◆ **Work instruction**:
Provide again, from the entries below, every line from the one containing "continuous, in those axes" through the one containing "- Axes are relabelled", exactly as written, and no other line.

[[ Dataset, beginning ]]

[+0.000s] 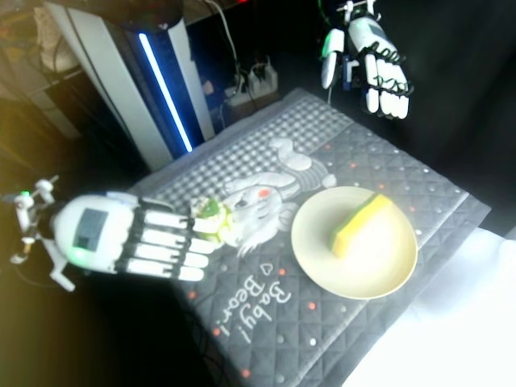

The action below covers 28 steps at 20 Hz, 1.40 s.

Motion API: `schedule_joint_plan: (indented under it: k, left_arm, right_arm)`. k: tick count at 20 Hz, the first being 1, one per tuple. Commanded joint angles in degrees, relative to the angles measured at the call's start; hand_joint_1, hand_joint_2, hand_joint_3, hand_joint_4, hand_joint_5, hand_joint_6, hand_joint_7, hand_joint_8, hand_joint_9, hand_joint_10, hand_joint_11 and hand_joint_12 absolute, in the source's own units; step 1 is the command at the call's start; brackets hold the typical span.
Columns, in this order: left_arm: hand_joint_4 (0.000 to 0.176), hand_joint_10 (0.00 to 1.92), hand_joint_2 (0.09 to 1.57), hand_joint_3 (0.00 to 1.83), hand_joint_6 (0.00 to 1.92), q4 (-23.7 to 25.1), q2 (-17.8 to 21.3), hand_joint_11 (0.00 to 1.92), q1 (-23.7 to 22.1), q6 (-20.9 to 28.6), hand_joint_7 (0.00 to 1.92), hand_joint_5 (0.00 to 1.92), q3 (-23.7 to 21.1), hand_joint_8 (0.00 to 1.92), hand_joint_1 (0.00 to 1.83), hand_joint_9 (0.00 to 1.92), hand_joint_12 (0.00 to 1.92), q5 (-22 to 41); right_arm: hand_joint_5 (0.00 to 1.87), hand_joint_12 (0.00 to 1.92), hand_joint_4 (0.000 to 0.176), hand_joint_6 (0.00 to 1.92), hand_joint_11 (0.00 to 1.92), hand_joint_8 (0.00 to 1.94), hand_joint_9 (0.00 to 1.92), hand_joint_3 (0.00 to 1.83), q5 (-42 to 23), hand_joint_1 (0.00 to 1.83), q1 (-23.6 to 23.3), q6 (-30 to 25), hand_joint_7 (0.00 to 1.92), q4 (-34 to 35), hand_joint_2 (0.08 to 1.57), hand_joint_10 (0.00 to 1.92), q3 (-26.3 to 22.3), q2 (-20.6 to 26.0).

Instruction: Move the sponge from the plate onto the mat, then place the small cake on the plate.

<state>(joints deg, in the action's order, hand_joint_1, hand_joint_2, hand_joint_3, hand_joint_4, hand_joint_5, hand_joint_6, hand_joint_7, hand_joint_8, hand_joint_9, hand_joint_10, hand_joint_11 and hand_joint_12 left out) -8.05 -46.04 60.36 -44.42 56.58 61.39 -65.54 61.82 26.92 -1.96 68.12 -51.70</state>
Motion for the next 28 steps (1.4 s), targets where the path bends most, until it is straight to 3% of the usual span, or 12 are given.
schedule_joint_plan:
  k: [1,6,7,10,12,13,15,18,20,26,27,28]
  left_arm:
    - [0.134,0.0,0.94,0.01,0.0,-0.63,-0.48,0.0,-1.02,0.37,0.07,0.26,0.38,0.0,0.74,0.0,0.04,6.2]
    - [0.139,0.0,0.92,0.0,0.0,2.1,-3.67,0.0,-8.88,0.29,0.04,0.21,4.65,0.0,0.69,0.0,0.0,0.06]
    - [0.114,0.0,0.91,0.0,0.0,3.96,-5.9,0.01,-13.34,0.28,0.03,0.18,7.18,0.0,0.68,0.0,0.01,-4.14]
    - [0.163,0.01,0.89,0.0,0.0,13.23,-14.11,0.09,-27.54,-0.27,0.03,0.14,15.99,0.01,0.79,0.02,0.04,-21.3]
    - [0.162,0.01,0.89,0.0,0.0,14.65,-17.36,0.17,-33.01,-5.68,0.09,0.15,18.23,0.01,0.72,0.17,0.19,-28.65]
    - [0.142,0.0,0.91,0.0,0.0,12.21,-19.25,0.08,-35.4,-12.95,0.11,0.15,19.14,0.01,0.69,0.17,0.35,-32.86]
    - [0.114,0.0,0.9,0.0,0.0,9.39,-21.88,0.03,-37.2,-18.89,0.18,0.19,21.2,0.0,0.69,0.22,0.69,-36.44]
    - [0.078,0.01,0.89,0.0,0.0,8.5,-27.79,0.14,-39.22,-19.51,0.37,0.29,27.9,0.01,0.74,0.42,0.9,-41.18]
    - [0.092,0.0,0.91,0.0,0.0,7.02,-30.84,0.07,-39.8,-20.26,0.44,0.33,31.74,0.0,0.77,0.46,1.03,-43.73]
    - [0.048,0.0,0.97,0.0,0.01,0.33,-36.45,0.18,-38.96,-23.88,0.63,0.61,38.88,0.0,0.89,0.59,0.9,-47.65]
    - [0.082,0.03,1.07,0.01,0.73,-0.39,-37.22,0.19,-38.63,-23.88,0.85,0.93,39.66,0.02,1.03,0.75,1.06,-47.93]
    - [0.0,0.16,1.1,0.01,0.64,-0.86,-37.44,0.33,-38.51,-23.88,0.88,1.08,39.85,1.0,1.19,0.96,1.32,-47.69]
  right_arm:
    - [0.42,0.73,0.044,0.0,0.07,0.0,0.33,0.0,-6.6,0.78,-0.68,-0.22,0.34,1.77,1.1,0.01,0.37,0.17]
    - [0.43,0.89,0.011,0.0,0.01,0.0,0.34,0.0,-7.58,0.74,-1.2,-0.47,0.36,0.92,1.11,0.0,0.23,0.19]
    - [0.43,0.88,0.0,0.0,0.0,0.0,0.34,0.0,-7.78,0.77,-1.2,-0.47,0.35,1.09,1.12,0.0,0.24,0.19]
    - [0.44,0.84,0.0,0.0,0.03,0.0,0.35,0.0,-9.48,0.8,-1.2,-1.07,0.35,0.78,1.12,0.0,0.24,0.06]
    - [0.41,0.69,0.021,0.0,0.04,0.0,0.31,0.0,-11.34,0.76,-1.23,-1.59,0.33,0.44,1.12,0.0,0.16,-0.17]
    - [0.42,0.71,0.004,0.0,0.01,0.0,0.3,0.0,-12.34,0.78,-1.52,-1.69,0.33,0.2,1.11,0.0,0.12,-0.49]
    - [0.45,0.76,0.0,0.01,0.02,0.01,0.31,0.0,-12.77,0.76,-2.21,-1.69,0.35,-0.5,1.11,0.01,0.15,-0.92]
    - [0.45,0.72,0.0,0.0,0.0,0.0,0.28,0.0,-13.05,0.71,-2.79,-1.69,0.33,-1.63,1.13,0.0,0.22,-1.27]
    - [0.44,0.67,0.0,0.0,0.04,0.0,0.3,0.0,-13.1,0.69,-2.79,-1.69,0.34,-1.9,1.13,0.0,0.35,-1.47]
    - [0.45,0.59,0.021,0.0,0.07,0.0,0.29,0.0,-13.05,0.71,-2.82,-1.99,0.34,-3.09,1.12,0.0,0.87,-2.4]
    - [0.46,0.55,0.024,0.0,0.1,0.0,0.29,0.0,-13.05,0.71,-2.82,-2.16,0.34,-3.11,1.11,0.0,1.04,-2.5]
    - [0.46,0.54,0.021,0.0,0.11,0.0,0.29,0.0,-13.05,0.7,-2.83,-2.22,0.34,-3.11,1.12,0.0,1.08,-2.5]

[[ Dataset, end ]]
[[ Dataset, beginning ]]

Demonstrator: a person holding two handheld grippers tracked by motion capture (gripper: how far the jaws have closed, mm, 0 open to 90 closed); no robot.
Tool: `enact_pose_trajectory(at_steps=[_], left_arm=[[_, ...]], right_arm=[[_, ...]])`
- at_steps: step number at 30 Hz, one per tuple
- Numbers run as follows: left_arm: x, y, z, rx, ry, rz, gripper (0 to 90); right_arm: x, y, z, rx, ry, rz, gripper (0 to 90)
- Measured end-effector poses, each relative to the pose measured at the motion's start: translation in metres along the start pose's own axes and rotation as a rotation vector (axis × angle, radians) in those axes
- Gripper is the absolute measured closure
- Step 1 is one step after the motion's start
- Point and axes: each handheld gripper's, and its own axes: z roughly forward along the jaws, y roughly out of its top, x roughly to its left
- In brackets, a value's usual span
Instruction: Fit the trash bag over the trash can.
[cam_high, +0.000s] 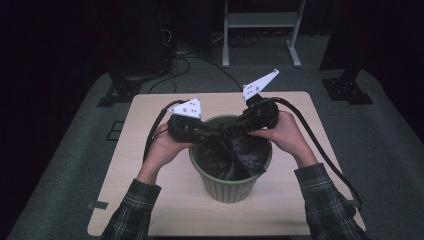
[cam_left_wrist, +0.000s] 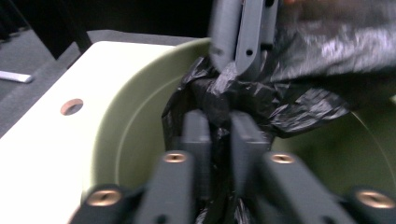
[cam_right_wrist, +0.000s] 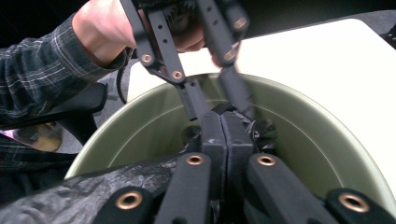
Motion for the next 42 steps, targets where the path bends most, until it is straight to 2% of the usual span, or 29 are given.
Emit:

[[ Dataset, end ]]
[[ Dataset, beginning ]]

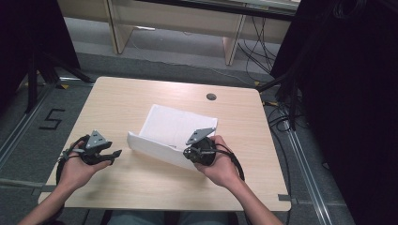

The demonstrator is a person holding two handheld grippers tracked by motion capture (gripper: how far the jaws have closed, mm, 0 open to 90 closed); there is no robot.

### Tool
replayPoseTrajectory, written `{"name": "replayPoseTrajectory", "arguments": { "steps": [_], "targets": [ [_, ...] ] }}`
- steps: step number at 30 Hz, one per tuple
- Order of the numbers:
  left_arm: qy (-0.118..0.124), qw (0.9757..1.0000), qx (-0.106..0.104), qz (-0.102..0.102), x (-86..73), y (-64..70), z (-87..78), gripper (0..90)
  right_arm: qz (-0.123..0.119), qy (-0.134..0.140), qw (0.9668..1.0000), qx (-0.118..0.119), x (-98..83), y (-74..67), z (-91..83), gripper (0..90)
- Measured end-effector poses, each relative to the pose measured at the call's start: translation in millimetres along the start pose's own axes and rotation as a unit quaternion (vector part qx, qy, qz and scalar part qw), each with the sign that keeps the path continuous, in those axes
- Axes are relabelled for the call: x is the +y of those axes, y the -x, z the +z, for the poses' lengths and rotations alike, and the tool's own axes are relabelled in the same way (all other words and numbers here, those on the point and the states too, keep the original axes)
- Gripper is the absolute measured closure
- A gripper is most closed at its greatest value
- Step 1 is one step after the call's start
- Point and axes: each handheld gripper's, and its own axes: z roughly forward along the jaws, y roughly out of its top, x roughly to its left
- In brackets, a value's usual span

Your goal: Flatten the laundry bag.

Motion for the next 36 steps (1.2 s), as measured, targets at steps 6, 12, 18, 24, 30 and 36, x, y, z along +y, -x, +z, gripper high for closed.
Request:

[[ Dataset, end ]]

◆ **Completed exercise**:
- Measured end-effector poses, each relative to the pose measured at the call's start: translation in millimetres along the start pose's own axes and rotation as a unit quaternion (vector part qx, qy, qz and scalar part qw), each with the sign that keeps the path continuous, in those axes
- Axes are relabelled for the call: x is the +y of those axes, y the -x, z the +z, for the poses' lengths and rotations alike, and the tool's own axes are relabelled in the same way (all other words and numbers here, those on the point and the states too, keep the original axes)

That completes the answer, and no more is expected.